Gold Beach is situated in the middle of the five Allied landing beaches and was approximately five miles wide. Four hundred British soldiers were killed, wounded, taken prisoner, or reported missing in the shock of the initial assault. By the evening of June 6, 25,000 men penetrated six miles inland, and linked up with the Canadians from Juno Beach on the left.

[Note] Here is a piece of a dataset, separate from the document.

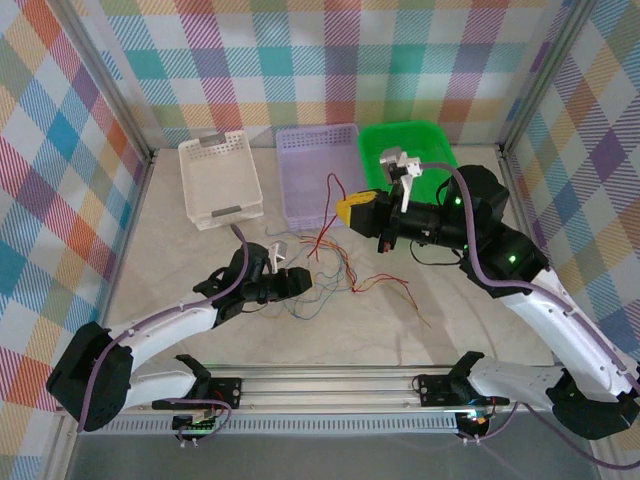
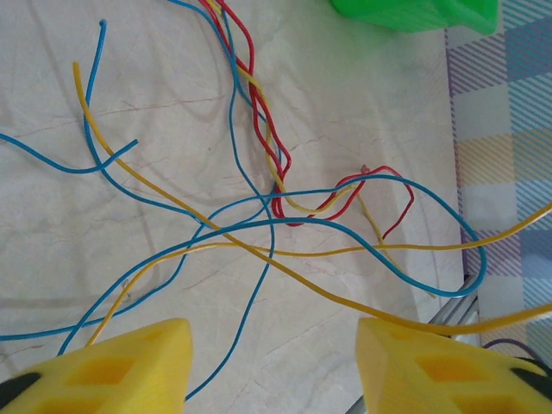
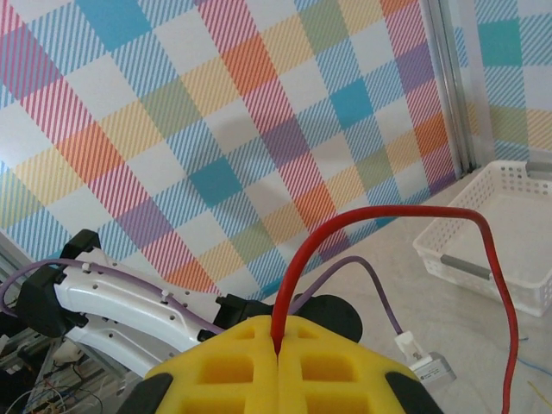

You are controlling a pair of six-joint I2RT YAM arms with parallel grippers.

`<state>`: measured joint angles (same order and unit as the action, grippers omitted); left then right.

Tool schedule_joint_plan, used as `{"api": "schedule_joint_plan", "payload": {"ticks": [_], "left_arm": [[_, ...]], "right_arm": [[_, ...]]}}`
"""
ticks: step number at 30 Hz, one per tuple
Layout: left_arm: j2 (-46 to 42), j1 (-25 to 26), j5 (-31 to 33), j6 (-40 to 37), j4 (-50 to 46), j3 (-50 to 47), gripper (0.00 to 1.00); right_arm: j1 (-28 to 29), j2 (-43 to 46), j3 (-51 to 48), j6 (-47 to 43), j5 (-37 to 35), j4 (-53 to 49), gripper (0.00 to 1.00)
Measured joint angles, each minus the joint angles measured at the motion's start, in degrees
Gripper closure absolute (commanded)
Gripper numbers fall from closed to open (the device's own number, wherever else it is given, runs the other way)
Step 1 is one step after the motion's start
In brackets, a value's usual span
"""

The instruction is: Untangle the cables

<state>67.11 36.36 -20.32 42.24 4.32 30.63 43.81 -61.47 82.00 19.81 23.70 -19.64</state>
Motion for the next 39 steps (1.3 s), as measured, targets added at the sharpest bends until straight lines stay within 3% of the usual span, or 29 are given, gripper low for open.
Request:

Sword Beach was the easternmost of the five Allied landing sites. It was five miles long, but only one mile was used for landing due to offshore reefs.
Legacy and Remembrance
This operation took more than a year of planning and backup contingencies. For something this important, all details needed to be checked, re-checked, and then checked again, and again. June 6 was not the original plan, but the Allied commanders knew that if they missed their opportunity, it would be several weeks before they could make Operation Overlord happen. Allied troops numbering 156,000 landed in Normandy when D-Day began. More than 11,500 aircraft took part in the landings. Almost 7,000 vessels were involved in the naval portion of Operation Neptune. And the fact most bitterly remembered – more than 4,400 Allied soldiers died on D-Day.
Casualties in the first few waves of men storming the beaches were high, especially on Omaha Beach. If you had viewed the initial scene, you may have thought it was all a failure. But all Allied parties, along with the French resistance on land, knew they could not fail. So they pushed through and onward. It would still be several weeks before France would be relieved of Nazi occupation and oppression. But the end of WWII and Hitler’s regime began on June 6, 1944. Call it D-Day. Call it Operation Overlord. Call it a sacrifice. Call it a victory. Because no matter what you call it, it was the day where the tenacity and valor of men were proven in a way that could not have been anticipated.
June 6, 2020, marks 76 years since this event took place. Seventy-six years have come and gone since the tide of WWII turned in favor of the Allies. It is important that we remember their fight and, more significantly, their sacrifice. The world would be a much different place if it were not for the fortitude and fidelity that took place on the beaches of Normandy 76 years ago.